Monday, June 2, 2014

The Undertaking of Lily Chen by Danica Novgorodoff

Are the accidental death of Deshi Li's brother, Deshi sets out to find a bride that will keep him company in the afterlife.  When a woman's body is hard to find, Deshi turns to more desperate means find one.

Deshi Li is the younger son, and clearly his older brother was the favored one.  His parent doted on him.  As the book progresses, we learn about the older son and how he was not quite as perfect as his parents thought.  Deshi struggles with his guilt over the part he played in his brother's death, which he does not tell his parents about.  Deshi Li does not believe in the custom of burying unmarried men with a woman to keep them company, but he is determined to do this for his brother and to give his parents a reason to take pride and comfort in him.

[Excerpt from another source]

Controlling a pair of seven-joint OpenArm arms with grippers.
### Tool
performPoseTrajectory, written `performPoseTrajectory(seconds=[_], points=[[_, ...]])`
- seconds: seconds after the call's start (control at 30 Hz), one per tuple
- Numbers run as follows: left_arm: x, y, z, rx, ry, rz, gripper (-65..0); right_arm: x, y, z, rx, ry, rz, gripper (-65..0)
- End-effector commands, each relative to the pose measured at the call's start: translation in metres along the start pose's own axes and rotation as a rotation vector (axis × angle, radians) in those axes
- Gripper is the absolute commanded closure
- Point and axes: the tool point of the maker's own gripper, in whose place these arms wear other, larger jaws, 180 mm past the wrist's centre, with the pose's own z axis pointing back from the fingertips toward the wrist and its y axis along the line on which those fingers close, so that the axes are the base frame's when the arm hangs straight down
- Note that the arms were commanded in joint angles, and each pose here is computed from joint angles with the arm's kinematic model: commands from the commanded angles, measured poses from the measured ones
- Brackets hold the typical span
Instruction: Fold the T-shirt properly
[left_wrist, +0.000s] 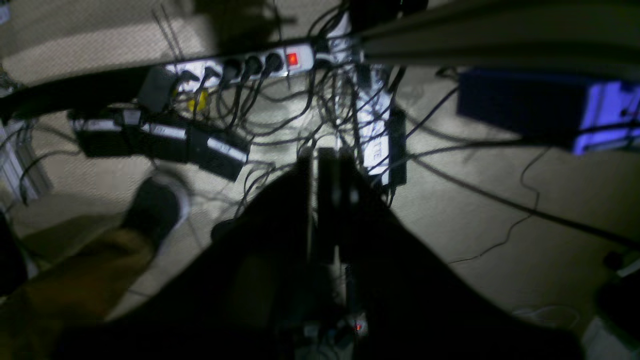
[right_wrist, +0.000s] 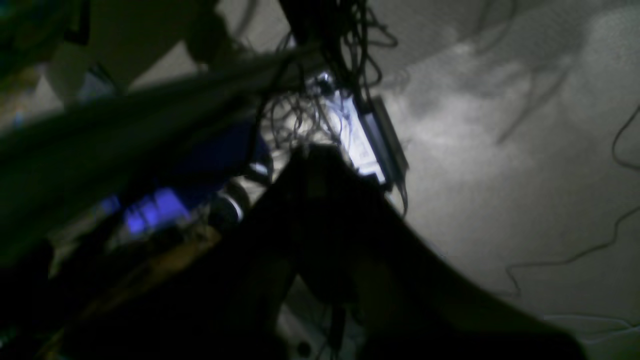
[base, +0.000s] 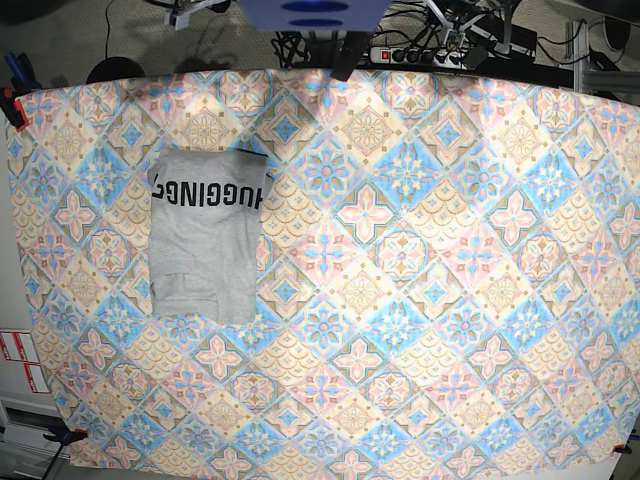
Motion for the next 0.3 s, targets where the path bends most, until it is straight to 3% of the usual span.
performPoseTrajectory(seconds=[0.0, 0.27], points=[[-0.003, 0.003, 0.003, 0.001, 0.000, -0.005, 0.0, -0.006, -0.016, 0.008, -0.039, 0.009, 0.005, 0.0], [0.012, -0.009, -0.006, -0.014, -0.030, 0.011, 0.0, 0.034, 0.005, -0.011, -0.005, -0.055, 0.017, 0.0]])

Deshi is a scared and timid character.  We really learn very little about him, even over the entire course of the story.  It's not clear what motivates him, aside from fear of his parent's and guilt about his brother.  What does he want?  What does he hope for?  I have no idea.  We learn much more about Lily.

Lily is the daughter of poor farmers, who are about to be evicted from their land.  Lily's father seems on the verge of offering her in marriage to a man she can't stand.  Lily is short-tempered and headstrong, that is clear from the start.  She is not the diligent daughter her father would prefer.  Lily runs away when Deshi Li passes by.  Lily is constantly talking, telling of her dreams for when they arrive in Beijing (which is where she thinks Deshi is headed) which include tasting ice cream and going to a movie theater.  She acts without thinking, selling Deshi's mule for a motorcycles so they can move faster, without asking, and the motorcycle of course is a dud.

Deshi does not want Lily tagging along with him.  He has a mission, and it's not one he wants to let anyone know about.  He continues trying to find a woman's body while hiding it from Lily.  Deshi is also being searched for by a man he hired to get find him a body.

Song X was another character whose motivation I didn't really understand.  He accepts Deshi's money and takes him to a graveyard to dig up a body.  The body is old and rotted, and Deshi says he can't bring it back.  Someone approaches and they run, getting separated.  For the rest of the story, Song X is trying to find Deshi so he can finish business with him.  At first I thought that was nice.  I expected Song X to take off.  He had the money, he could have just left.  Instead he searches for Deshi to finish the job.  But then, at the end, when Song X finds Deshi, he goes to such extremes, and I didn't understand why.  Why was it so important to him to finish the job?  Why would he stop at nothing?  I couldn't understand why it mattered so much.

Deshi becomes more desperate, and begins to consider killing Lily.  He doesn't want to, but he can't imagine going back to his parent's with nothing.

The art was lovely watercolor, but jarringly cartoonish.  The pictures didn't seem to match with the story, which was very dark. Perhaps that was intentional, but it wasn't working for me.  The pieces didn't seem to fit together.

It was a strange story, full of characters whose actions I couldn't understand.  Maybe I was missing something important.  That's happened before.